The biggest olive oil producers in the world are Spain, Italy and Greece.
The different names of olive oils indicate that the processing and quality has undergone some changes. The extra virgin olive oil is the best quality and during its extraction process, no heat or chemicals have been used. Poly-phenols and antioxidants are in high levels and very beneficial to health.
The first cold press, means the olives were crashed once and no heat was used.
Many times unscrupulous producers sell olive oil mixed with other oil and sell as extra virgin olive oil, as long as the acidity standards meet. The health benefits though are not there.
The adulteration of olive oil is very serious. It is believed that in Spain in 1981, over 600 people died from consuming rapeseed oil, mixed with aniline, an industrial lubricant and was sold as olive oil in street markets.
This outbreak is called “the olive oil syndrome” and is a challenging and complicated disease. About 20,000 survivors have to live with it, ever since.
In Italy and Spain are allegations that the regulations are very corrupt.
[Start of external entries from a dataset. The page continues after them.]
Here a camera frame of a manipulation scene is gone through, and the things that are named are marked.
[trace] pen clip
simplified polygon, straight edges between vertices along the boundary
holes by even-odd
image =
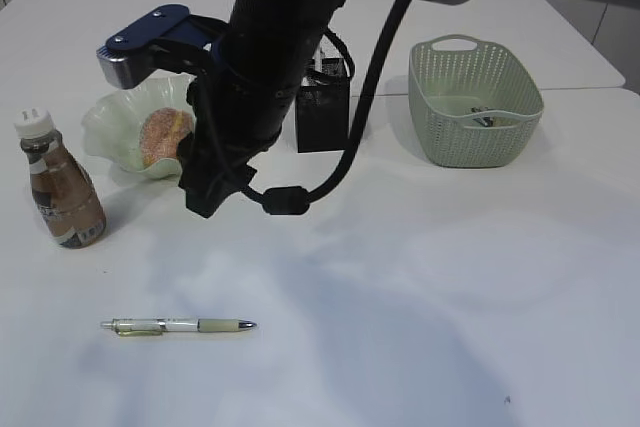
[[[151,337],[162,335],[161,330],[128,330],[116,332],[120,337]]]

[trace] basket handle
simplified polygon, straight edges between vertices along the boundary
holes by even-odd
[[[447,51],[447,50],[440,50],[440,49],[435,49],[434,47],[439,44],[440,42],[445,42],[447,40],[465,40],[467,42],[471,42],[473,44],[475,44],[475,47],[471,48],[471,49],[459,49],[459,50],[454,50],[454,51]],[[475,37],[471,37],[470,35],[464,35],[464,34],[449,34],[449,35],[443,35],[442,37],[438,37],[437,39],[433,39],[429,42],[425,42],[423,45],[427,48],[429,48],[430,50],[437,50],[438,52],[470,52],[472,50],[476,50],[478,48],[478,46],[480,44],[484,44],[483,41],[476,39]]]
[[[454,118],[454,120],[456,122],[458,122],[458,123],[461,123],[461,121],[463,121],[463,120],[481,119],[483,117],[502,117],[504,119],[511,119],[511,120],[517,120],[518,121],[517,124],[500,125],[500,126],[496,126],[496,127],[484,127],[482,125],[478,125],[477,127],[475,125],[461,125],[460,126],[460,127],[464,128],[464,129],[501,129],[501,130],[507,130],[507,129],[515,129],[522,122],[526,122],[528,120],[536,119],[536,118],[540,117],[540,115],[541,115],[540,113],[538,113],[538,114],[529,114],[529,115],[517,114],[515,112],[508,112],[506,110],[483,110],[482,112],[474,112],[473,114],[466,114],[466,115],[456,116]]]

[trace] pen tip
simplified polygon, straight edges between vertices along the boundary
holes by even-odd
[[[240,330],[255,329],[258,326],[255,322],[249,322],[248,320],[240,320],[238,322],[238,328]]]

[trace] bread
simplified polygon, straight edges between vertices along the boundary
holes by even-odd
[[[164,108],[147,117],[140,132],[140,152],[144,167],[160,159],[175,159],[178,143],[193,131],[188,112]]]

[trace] basket
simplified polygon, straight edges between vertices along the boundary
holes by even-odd
[[[466,50],[440,50],[443,41]],[[409,105],[426,156],[443,167],[501,167],[533,133],[544,103],[531,76],[505,47],[448,35],[411,49]]]
Because adulterated olive oil and sometimes colza oil, a Swedish turnip, are sold as olive oil.
Olive oil fraud became so bad, that the Italian government stepped in and made a mandatory law in 2007, for companies selling olive oil, to declare the origin it was produced, on every bottle, also the oils used for blended oils. The EU change the law and under the new law, olive oil can be sold as Italian, if it contains a small part of Italian olive oil.
In March 2008 an operation conducted by Italian Police called “Operation Golden Oil,” arrested 25 people and confiscated over 80 farms for a scheme to label oils from other countries, as Italian olive oils. The same year 40 people were arrested and 7 olive oil plants were impounded, because they were adding chlorophyll to sunflower and soybean oil and selling it as extra virgin olive oil.
On March 2011 the procecutor’s office, along with the forestry department, indicted 3 people working for the Spanish company Grupo, for being involved in food fraud.
In February 2012 another International olive oil scandal arise, where avocado and sunflower and other low cost oils, were released by Spanish authorities as olive oil. The oils were blended in an industrial biodiesel plant and adulterated to hide their true origin.
Consumer BE AWARE of unscrupulous, greedy producers and don’t allow them to fool you with their bad oil. DEMAND the best quality of extra virgin olive oil. For your health!